Brief: Give back, unaltered, the lines from the one with "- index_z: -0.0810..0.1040" to the end of the material, omitting pictures.

Given information:
- - - -
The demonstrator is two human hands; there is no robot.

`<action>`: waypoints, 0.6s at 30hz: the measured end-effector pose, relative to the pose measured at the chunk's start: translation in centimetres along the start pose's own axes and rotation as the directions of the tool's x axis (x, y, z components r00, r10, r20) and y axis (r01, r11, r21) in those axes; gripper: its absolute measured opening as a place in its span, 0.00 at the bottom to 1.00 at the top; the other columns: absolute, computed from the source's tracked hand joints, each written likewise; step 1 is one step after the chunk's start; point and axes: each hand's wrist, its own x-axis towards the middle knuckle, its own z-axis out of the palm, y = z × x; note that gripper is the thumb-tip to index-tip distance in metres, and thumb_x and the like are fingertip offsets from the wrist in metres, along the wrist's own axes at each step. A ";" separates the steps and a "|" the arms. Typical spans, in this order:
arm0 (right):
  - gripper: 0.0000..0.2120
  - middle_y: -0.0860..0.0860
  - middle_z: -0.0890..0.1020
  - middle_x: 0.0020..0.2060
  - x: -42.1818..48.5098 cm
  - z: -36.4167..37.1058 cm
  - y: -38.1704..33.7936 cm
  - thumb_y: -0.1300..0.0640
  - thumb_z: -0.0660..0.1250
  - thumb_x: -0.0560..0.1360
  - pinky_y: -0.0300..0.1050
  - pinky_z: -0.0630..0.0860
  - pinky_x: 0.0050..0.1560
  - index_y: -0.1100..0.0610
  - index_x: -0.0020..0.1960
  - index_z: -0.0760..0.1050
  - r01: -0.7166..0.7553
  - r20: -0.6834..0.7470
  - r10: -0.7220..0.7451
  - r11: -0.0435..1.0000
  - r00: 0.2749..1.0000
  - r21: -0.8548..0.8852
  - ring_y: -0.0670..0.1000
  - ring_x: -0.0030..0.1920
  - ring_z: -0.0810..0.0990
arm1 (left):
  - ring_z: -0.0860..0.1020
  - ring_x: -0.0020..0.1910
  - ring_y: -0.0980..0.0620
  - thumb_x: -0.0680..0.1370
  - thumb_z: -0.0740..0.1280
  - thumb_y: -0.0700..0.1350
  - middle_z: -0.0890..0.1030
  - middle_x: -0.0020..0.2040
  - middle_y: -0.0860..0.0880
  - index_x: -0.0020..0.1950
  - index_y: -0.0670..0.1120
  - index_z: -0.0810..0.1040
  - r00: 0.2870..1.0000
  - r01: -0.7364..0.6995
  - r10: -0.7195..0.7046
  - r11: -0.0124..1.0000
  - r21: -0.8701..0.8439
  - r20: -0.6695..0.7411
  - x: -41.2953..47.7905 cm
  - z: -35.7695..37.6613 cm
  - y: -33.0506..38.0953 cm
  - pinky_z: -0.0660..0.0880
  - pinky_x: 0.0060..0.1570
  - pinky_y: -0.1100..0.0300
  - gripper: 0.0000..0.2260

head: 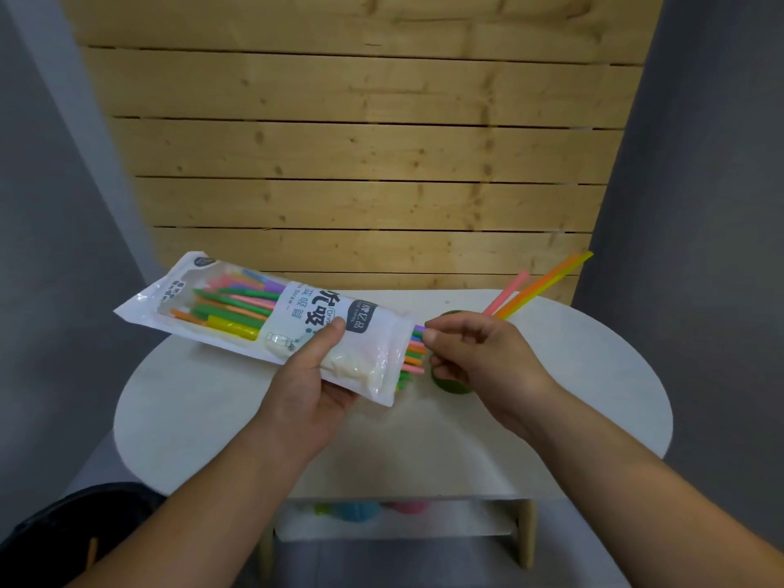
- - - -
Result for this exercise:
  - index_z: -0.0810..0.1040
  - r00: 0.2870..1.0000
  - r01: -0.7364..0.6995
  - r10: -0.7195..0.7046
  - r11: -0.0124..1.0000
  - r21: -0.8701..0.8439
  - r20: -0.6695..0.7411
  - x: -41.2953..47.7905 cm
  - z: -35.7695..37.6613 cm
  - y: -33.0506..38.0953 cm
  - pinky_z: -0.0660..0.0880
  - pinky_x: 0.0060..0.1570
  - pinky_y: -0.1100..0.0300
  - gripper: 0.0000..0.2260

head: 

That concludes the output.